Nie zawierają substancji pochodzenia zwierzęcego
Nawet w śladowych ilościach. Mowa tu o substancjach pochodzących zarówno z ciał zwierząt (kości, tłuszcz, skóra), jak i wytwarzanych przez nie substancji (np. lanolina). Należy więc unikać kosmetyków, które w swoim składzie mają kolagen, elastynę, keratynę, piżmo, kwas stearynowy, jedwab, pyłek pszczeli czy mleko. Zastąpić je można wyciągami roślinnymi, ekstraktami ziołowymi i składnikami mineralnymi, takimi jak ekstrakt z alg, aloesu, rumianku, oliwy z oliwek, buraka czy pektyną z jabłek, która zachowuje się jak żelatyna. Ekologiczne składniki są nie tylko w pełni bezpieczne, ale także skuteczne. Preparaty je zawierające poleca się więc nie tylko dla wegan czy wegetarian, ale także osobom o wrażliwej skórze, ze skłonnościami do alergii, wyprysków czy innych zmian skórnych. Nie podrażniają, działają kojąco i łagodnie pielęgnują, bo ich składniki pochodzą z ekologicznych upraw, prowadzonych bez użycia GMO, bez szkodliwych i sztucznych substancji chemicznych (dodatków zapachowych, konserwantów, barwników czy zagęszczaczy).

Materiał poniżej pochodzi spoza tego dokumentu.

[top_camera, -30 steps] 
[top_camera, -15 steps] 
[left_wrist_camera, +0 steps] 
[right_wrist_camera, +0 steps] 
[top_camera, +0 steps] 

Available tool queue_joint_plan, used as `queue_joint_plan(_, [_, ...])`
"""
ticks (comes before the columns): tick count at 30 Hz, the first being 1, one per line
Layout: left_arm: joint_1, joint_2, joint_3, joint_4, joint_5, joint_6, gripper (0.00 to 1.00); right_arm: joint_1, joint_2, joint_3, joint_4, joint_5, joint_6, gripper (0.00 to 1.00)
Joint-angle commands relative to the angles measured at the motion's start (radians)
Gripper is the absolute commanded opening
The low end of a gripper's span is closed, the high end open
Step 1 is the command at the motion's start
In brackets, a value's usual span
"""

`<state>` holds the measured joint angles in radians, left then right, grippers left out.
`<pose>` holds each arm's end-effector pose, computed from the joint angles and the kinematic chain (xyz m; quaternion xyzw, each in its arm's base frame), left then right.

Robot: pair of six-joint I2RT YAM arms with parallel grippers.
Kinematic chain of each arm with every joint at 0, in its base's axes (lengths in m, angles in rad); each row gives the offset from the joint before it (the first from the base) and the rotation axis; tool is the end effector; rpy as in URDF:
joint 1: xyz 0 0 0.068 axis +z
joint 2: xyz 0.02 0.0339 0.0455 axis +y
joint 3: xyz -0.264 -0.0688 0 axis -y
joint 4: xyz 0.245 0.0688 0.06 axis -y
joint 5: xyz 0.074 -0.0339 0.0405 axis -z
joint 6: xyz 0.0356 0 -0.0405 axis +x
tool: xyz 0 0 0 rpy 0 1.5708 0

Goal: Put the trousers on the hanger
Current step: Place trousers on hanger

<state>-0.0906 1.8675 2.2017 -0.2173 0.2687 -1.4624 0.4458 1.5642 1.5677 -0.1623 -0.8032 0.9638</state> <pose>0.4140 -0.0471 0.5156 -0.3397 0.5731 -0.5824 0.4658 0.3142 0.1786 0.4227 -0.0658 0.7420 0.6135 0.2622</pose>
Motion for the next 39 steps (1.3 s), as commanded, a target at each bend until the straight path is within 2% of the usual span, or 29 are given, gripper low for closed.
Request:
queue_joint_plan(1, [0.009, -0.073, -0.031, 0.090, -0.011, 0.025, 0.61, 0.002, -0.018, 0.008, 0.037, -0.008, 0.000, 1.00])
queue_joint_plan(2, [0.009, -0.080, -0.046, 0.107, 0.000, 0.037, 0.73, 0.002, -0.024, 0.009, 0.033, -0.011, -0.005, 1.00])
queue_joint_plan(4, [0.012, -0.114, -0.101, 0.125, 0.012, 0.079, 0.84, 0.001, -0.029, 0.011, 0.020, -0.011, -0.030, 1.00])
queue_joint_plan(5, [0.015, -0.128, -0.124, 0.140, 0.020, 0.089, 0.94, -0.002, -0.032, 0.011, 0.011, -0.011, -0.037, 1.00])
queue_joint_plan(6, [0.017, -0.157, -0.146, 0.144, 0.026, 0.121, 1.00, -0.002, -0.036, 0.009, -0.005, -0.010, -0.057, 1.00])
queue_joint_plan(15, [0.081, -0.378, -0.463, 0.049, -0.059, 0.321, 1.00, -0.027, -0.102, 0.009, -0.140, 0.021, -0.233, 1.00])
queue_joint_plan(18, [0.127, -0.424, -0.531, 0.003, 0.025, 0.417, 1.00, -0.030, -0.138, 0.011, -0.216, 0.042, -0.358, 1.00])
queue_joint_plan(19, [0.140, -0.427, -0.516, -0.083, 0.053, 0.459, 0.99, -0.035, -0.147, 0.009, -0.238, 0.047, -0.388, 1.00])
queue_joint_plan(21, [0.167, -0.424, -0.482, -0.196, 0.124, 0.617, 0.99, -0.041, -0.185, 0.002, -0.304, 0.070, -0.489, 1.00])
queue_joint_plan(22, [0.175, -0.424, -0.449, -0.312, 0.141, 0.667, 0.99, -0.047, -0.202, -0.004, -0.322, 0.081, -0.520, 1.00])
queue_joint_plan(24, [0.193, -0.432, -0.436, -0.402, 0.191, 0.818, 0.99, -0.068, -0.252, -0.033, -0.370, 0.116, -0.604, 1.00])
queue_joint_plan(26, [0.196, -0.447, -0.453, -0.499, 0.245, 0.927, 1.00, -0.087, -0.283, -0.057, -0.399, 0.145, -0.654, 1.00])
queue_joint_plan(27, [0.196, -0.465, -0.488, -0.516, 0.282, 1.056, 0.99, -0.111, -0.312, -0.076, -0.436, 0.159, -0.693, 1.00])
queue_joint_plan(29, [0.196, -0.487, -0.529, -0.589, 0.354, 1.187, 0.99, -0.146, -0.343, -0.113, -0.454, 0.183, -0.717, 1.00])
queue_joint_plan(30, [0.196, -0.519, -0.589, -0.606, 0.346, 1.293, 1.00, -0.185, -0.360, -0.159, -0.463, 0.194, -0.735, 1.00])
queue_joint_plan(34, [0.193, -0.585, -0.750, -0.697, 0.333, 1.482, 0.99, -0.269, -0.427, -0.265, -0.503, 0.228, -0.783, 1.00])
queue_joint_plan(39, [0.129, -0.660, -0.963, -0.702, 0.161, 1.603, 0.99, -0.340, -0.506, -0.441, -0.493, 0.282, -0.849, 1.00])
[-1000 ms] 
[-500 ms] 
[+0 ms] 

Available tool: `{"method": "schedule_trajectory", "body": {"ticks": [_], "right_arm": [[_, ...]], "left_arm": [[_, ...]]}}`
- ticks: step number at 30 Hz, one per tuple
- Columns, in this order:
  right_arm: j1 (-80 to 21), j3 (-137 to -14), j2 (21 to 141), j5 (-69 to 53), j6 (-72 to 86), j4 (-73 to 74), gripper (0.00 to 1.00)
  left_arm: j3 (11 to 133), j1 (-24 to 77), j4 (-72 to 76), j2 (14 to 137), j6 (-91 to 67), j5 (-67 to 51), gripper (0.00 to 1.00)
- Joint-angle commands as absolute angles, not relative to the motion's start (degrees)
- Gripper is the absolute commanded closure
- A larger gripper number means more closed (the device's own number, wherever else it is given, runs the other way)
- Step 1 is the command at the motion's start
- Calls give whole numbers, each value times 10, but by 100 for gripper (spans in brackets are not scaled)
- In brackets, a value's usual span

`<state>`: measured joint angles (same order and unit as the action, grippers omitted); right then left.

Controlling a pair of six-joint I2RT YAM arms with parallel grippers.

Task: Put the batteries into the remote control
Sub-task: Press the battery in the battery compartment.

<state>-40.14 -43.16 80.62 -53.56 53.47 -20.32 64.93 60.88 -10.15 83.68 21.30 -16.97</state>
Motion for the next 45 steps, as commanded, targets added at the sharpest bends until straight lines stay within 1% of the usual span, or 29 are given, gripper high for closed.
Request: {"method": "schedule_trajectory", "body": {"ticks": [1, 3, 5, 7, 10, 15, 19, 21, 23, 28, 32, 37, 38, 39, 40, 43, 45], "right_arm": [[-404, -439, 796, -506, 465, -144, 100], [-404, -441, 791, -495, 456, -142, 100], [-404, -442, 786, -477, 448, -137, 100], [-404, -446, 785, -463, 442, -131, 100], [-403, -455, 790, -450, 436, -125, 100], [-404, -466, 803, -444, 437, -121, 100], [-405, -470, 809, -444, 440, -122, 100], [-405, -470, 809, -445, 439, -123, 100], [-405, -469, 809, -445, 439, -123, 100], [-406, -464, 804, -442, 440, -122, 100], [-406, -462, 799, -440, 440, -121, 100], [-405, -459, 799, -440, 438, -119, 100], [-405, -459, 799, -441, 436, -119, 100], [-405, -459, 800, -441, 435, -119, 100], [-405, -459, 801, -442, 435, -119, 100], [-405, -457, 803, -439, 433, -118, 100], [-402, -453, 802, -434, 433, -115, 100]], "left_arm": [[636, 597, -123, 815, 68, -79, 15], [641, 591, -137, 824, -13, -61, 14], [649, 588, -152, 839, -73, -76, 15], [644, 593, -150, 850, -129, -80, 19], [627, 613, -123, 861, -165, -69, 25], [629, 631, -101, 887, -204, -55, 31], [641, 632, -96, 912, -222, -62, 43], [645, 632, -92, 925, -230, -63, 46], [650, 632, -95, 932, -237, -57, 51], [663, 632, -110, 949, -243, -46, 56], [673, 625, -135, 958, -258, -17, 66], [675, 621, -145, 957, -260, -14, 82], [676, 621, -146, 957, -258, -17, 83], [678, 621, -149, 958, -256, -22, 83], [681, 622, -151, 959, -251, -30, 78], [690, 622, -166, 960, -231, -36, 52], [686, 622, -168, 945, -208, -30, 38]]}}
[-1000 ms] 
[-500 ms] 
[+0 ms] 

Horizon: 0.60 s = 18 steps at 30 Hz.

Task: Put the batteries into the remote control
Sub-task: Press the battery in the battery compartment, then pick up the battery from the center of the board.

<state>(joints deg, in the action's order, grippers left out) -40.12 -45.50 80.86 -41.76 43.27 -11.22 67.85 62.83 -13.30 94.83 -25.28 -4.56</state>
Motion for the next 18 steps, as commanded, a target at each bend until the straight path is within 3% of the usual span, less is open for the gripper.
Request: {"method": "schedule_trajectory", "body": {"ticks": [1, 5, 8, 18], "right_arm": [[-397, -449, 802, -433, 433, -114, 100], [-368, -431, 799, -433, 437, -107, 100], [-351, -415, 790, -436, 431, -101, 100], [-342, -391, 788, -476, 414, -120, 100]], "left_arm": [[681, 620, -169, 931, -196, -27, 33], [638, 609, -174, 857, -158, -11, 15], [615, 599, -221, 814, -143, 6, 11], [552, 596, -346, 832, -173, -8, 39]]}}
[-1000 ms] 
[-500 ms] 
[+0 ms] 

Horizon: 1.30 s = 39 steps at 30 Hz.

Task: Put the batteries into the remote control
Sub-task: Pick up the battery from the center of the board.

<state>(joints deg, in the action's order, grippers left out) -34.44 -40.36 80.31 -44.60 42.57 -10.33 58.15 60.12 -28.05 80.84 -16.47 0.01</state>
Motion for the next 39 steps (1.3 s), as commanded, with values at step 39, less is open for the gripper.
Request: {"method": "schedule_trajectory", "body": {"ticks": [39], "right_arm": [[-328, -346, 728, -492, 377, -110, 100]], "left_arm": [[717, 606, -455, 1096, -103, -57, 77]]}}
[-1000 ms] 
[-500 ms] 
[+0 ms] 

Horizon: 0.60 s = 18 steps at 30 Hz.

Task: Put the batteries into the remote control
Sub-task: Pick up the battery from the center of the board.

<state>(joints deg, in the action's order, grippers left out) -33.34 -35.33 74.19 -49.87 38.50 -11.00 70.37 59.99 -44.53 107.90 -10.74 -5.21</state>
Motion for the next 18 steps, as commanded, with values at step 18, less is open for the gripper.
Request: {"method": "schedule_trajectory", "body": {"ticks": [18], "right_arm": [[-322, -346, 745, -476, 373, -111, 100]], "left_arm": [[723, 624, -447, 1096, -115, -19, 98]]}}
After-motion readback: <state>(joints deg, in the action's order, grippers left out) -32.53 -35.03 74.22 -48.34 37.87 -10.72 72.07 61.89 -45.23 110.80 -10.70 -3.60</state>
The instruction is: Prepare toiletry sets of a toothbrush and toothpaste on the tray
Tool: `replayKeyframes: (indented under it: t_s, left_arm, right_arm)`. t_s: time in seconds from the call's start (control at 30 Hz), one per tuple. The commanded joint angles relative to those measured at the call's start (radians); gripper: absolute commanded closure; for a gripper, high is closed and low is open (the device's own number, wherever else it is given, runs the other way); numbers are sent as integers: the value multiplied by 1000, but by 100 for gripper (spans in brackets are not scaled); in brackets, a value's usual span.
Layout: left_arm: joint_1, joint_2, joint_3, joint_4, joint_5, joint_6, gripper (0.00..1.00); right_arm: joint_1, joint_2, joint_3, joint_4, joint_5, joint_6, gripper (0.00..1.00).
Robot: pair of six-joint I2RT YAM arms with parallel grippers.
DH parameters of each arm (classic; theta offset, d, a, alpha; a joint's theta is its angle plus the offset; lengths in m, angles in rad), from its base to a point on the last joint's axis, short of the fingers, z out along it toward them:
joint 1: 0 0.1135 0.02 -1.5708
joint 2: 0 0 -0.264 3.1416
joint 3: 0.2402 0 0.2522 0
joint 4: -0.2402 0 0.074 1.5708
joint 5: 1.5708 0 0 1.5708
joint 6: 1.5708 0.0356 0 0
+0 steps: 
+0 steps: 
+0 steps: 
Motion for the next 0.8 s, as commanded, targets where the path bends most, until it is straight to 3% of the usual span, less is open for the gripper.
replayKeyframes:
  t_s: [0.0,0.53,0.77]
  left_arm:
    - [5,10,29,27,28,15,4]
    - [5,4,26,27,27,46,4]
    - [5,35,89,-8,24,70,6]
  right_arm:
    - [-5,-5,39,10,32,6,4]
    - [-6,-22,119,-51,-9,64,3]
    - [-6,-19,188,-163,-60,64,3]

Mają certyfikaty uznanych instytutów i specjalistycznych organizacji
Najpopularniejsze z nich to Leaping Bunny, Vegan Society, polski certyfikat OK! oraz Znak Jakości Vege. Pełną listę oficjalnie wegańskich marek można znaleźć na stronie organizacji PETA.
Szczycą się etycznym procesem produkcji
Ważny jest nie tylko ostateczny produkt, ale także to, jak przebiega proces jego produkcji. Kupując kosmetyki, warto sprawdzić, czy firma deklaruje się jako oddana etycznym praktykom. Tylko taka może budzić stuprocentowe zaufanie. Marki kosmetyczne coraz częściej podkreślają, że ich produkcja nie szkodzi środowisku. Wszystko dzięki presji coraz bardziej świadomych konsumentów, którzy sami czują się odpowiedzialni za świat, w którym żyją, więc chcą pozostać blisko natury. Wybierając etyczne kosmetyki, klienci mają więc realny wpływ na proces produkcji. To ich postawa zachęca producentów do porzucenia niehumanitarnych praktyk wobec zwierząt tak, żeby jakość wyrobu mogła zawsze iść w parze z etyką jego produkcji.